= Required action =
Within the listing below, please show every line carrying the string "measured".

= Exercise data =

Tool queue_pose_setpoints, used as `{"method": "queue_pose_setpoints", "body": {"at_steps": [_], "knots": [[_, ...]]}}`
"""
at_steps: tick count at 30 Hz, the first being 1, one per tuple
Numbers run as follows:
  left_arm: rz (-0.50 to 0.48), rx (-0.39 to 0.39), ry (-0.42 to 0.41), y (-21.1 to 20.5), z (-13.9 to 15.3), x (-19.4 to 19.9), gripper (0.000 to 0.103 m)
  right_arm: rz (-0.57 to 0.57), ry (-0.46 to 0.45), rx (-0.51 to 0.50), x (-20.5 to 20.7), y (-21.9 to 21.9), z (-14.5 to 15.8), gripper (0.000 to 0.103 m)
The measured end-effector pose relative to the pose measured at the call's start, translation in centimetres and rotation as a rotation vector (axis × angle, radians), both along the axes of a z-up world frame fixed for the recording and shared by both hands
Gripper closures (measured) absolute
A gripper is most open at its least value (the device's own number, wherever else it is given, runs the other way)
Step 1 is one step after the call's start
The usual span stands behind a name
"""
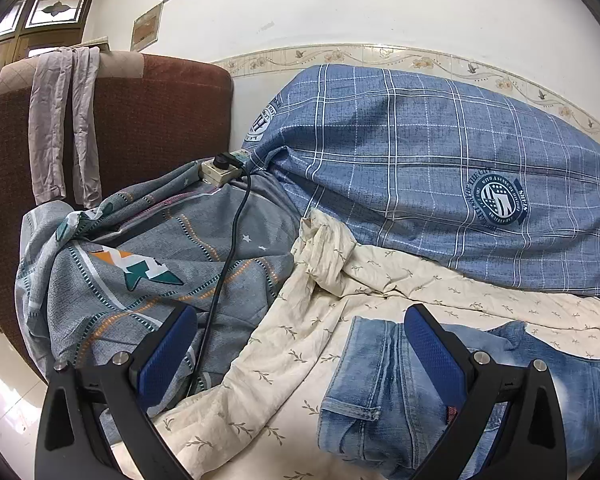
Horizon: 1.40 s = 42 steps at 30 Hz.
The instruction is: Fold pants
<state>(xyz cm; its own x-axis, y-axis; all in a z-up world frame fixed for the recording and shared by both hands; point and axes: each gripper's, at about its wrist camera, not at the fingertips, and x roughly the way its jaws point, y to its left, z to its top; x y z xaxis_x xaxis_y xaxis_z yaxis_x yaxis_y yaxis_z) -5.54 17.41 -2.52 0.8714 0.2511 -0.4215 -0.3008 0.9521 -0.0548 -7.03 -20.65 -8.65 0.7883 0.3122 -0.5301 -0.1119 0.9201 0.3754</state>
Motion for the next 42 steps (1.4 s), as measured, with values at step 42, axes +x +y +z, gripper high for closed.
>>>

= Task output =
The measured end-effector pose relative to the pose measured at the call's start, translation in centimetres and rotation as a rotation vector (axis × angle, radians), both along the axes of a z-up world frame fixed for the recording and shared by both hands
Gripper closures (measured) absolute
Motion for the next 42 steps (1.4 s), as measured, with values at step 42, axes +x +y +z, gripper high for closed.

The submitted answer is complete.